**What needs to be done**
Would you print the whole listing again, word for word?

**Data excerpt**
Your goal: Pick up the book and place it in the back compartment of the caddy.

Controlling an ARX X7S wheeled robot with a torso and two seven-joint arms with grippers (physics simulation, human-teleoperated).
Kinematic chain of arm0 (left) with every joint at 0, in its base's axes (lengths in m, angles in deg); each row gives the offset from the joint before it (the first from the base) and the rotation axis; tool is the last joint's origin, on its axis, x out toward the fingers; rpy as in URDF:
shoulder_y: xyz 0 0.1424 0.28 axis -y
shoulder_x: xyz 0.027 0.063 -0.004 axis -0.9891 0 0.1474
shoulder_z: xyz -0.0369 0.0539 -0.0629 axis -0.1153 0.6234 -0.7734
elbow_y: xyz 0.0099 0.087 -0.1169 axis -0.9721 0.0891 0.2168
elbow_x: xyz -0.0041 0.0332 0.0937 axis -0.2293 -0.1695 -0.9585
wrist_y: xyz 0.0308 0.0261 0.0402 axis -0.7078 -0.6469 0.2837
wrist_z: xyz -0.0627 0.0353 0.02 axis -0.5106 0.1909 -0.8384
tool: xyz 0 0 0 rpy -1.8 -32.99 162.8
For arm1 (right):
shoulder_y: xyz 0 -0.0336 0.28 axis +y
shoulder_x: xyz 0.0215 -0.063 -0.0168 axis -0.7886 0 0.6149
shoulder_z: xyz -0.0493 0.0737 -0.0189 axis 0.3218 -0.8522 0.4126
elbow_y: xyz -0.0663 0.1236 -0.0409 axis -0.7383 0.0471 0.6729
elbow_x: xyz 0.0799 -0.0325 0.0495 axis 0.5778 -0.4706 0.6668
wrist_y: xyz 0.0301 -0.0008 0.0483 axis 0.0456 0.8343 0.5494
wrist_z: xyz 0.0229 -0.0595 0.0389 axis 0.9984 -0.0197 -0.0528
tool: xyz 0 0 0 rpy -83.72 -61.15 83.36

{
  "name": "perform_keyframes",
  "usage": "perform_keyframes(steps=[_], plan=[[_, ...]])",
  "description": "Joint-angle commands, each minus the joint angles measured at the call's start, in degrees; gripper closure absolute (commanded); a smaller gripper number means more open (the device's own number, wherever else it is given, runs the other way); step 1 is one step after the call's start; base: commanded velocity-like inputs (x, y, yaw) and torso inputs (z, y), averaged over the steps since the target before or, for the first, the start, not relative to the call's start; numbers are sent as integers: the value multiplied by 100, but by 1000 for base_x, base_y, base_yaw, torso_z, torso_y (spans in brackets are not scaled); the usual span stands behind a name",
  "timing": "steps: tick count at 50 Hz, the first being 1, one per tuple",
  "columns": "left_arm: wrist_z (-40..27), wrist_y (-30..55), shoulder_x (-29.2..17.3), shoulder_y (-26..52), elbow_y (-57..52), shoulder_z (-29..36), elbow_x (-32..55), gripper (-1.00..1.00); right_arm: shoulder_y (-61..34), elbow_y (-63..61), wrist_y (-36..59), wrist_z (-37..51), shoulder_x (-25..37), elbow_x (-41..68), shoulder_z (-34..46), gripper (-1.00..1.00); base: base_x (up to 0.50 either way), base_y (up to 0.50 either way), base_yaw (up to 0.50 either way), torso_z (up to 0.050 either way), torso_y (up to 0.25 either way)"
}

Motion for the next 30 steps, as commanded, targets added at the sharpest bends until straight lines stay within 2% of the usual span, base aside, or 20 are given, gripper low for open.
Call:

**Task result**
Your goal: Pick up the book and place it in the back compartment of the caddy.

Controlling an ARX X7S wheeled robot with a torso and two seven-joint arms with grippers (physics simulation, human-teleoperated).
Kinematic chain of arm0 (left) with every joint at 0, in its base's axes (lengths in m, angles in deg); each row gives the offset from the joint before it (the first from the base) and the rotation axis; tool is the last joint's origin, on its axis, x out toward the fingers; rpy as in URDF:
shoulder_y: xyz 0 0.1424 0.28 axis -y
shoulder_x: xyz 0.027 0.063 -0.004 axis -0.9891 0 0.1474
shoulder_z: xyz -0.0369 0.0539 -0.0629 axis -0.1153 0.6234 -0.7734
elbow_y: xyz 0.0099 0.087 -0.1169 axis -0.9721 0.0891 0.2168
elbow_x: xyz -0.0041 0.0332 0.0937 axis -0.2293 -0.1695 -0.9585
wrist_y: xyz 0.0308 0.0261 0.0402 axis -0.7078 -0.6469 0.2837
wrist_z: xyz -0.0627 0.0353 0.02 axis -0.5106 0.1909 -0.8384
tool: xyz 0 0 0 rpy -1.8 -32.99 162.8
For arm1 (right):
shoulder_y: xyz 0 -0.0336 0.28 axis +y
shoulder_x: xyz 0.0215 -0.063 -0.0168 axis -0.7886 0 0.6149
shoulder_z: xyz -0.0493 0.0737 -0.0189 axis 0.3218 -0.8522 0.4126
elbow_y: xyz -0.0663 0.1236 -0.0409 axis -0.7383 0.0471 0.6729
elbow_x: xyz 0.0799 -0.0325 0.0495 axis 0.5778 -0.4706 0.6668
wrist_y: xyz 0.0301 -0.0008 0.0483 axis 0.0456 0.8343 0.5494
wrist_z: xyz 0.0229 -0.0595 0.0389 axis 0.9984 -0.0197 -0.0528
tool: xyz 0 0 0 rpy -83.72 -61.15 83.36

{
  "name": "perform_keyframes",
  "usage": "perform_keyframes(steps=[_], plan=[[_, ...]])",
  "description": "Joint-angle commands, each minus the joint angles measured at the call's start, in degrees; gripper closure absolute (commanded); a smaller gripper number means more open (the device's own number, wherever else it is given, runs the other way); step 1 is one step after the call's start; base: commanded velocity-like inputs (x, y, yaw) and torso inputs (z, y), averaged over the steps since the target before or, for the first, the start, not relative to the call's start; numbers are sent as integers: the value multiplied by 100, but by 1000 for base_x, base_y, base_yaw, torso_z, torso_y (spans in brackets are not scaled); the usual span stands behind a name",
  "timing": "steps: tick count at 50 Hz, the first being 1, one per tuple",
  "columns": "left_arm: wrist_z (-40..27), wrist_y (-30..55), shoulder_x (-29.2..17.3), shoulder_y (-26..52), elbow_y (-57..52), shoulder_z (-29..36), elbow_x (-32..55), gripper (-1.00..1.00); right_arm: shoulder_y (-61..34), elbow_y (-63..61), wrist_y (-36..59), wrist_z (-37..51), shoulder_x (-25..37), elbow_x (-41..68), shoulder_z (-34..46), gripper (-1.00..1.00); base: base_x (up to 0.50 either way), base_y (up to 0.50 either way), base_yaw (up to 0.50 either way), torso_z (up to 0.050 either way), torso_y (up to 0.25 either way)"
}

Motion for the next 30 steps, as commanded, targets added at the sharpest bends until straight lines stay within 2% of the usual span, base aside, or 20 are given, gripper low for open.
Call:

This completes the output.